Ancak öğrencilerin günlüklerinde kültürel meseleleri yansıtmadıklarını görünce şaşırdık. Dersler, Meksika’nın Ölüler Günü’nden Madrid’deki Paskalya kutlamalarına kadar, İspanyolca konuşan dünyanın her yerinden kültürel unsurları kasıtlı olarak içeriyordu.
Öğrencilerin düşünceleri, İspanyolca’da cinsiyetlerin varlığı ve bir kelimenin doğru cinsiyetini nasıl tahmin edebileceğiniz gibi diller arasındaki ayrımlara odaklanarak yalnızca dilsel spektrumu kapsıyor gibiydi. Günlüklerin özellikle dil öğreniminin temellerini sıkmak için basit bir araç olarak kullanıldığı ortaya çıktı.
İlk soruya (o günkü derste öğrendikleri hakkında) verdikleri cevaplar, üç grup arasında çok az benzer cevap ortaya çıkardı; her dersin belirli öğrenme hedefleri olduğu için bunu beklemiyorduk. Bunlar, iyi bir öğretim uygulaması olarak her oturumun başında paylaşıldı. Tek başına bu sonuç, öğrenciler ilerledikçe kişiselleştirilmiş dil öğreniminin nasıl hale geldiğini düşünmemize neden oldu. Görünen o ki, öğrenciler her dersten tahmin edilemeyen bir dizi farklı öğeyi alıyorlar.

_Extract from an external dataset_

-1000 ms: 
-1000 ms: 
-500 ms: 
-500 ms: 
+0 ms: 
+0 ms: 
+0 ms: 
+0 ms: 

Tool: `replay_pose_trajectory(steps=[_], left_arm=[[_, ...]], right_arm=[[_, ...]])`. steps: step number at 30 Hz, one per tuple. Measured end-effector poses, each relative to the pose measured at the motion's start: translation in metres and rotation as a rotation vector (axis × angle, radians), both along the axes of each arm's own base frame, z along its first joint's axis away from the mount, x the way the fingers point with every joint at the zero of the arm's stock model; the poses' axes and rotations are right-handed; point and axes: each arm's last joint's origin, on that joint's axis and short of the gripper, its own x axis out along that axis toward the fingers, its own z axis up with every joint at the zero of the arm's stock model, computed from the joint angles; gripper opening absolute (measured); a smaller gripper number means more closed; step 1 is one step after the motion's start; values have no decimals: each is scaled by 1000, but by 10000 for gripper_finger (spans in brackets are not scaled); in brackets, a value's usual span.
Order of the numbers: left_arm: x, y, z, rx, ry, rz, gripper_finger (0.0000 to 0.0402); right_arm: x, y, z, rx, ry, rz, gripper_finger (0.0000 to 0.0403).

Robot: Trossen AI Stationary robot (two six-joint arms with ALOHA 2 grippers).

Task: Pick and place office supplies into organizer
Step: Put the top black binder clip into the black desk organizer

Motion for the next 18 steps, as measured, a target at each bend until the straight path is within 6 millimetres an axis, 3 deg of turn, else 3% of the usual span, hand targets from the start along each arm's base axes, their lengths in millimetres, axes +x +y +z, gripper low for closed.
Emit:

Öğrencilerin dili nasıl analiz edip yansıttığına ilişkin bu bulguları kullanmak, gelecekte öğretim ve öğrenimi şekillendirmeye yardımcı olabilir. Spesifik olarak, öğrenme günlüklerinin öğrencilerin kendi analitik becerilerini keşfetmelerine, özellikle nelerin ilgilerini çektiğinin farkına varmalarına ve anlama ve öğrenmelerini ilerletmek için kendi bilgilerine nasıl yansıttıklarını aydınlatmalarına izin verdiğini görebiliriz.
Sonunda, öğrenciler bir günlük tutmaya devam etmek istediler. İlerledikçe dil bağlantılarını anlamanın ve yeni İspanyolca kelimeleri ezberlemenin gerçekten yararlı bir yolunu buldular. İlgili öğretmenler için günlükler sınıf tartışmaları için mükemmel bir başlangıç noktası sağladı ve dil öğretimi için pratik bir araç seti sundu.